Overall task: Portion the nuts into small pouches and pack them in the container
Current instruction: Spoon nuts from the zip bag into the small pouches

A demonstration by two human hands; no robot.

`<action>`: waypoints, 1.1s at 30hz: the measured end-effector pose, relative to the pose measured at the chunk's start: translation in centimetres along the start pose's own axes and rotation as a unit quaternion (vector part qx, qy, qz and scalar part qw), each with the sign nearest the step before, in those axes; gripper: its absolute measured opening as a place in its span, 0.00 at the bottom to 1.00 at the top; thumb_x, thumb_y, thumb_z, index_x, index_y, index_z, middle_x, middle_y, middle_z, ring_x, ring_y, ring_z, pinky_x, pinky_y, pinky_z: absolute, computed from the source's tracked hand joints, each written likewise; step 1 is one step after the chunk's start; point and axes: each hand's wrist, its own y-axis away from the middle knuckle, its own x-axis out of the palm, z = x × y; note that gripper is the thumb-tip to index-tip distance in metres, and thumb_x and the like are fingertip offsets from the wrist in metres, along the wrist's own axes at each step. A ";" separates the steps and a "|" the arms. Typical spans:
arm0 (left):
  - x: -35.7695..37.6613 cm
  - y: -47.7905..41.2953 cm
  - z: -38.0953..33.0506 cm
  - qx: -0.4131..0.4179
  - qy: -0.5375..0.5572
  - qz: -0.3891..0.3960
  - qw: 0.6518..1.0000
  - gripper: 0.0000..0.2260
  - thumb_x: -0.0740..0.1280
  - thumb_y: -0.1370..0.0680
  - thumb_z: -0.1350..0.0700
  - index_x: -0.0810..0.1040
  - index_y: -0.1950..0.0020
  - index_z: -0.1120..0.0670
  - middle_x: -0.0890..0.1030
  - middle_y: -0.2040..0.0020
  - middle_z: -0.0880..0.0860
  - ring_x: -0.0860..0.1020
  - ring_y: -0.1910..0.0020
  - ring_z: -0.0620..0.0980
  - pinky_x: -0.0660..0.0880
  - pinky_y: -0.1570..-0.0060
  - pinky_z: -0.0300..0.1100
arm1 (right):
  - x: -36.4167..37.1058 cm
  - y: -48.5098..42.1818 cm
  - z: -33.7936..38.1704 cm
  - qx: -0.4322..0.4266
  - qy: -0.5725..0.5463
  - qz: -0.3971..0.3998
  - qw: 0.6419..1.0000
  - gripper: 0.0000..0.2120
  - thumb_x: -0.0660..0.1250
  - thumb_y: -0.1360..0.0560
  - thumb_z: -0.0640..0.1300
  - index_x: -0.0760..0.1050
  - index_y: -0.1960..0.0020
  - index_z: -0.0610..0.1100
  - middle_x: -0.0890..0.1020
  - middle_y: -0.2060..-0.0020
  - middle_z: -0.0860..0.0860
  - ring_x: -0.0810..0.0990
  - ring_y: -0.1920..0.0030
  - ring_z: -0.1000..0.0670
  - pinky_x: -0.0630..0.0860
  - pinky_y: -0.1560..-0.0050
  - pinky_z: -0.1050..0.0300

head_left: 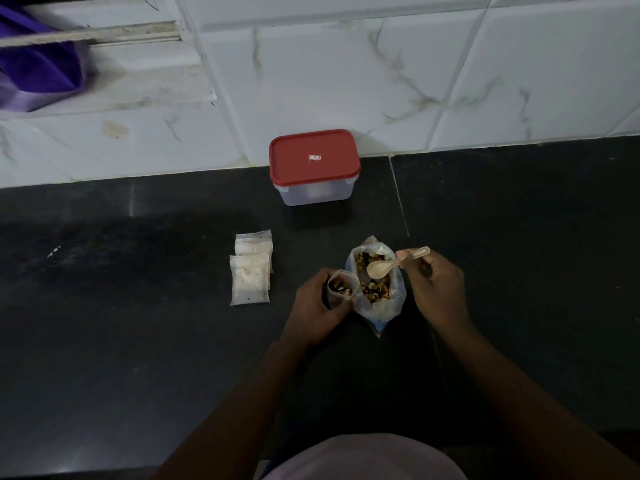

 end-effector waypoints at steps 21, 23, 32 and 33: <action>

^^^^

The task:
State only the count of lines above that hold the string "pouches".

Answer box:
2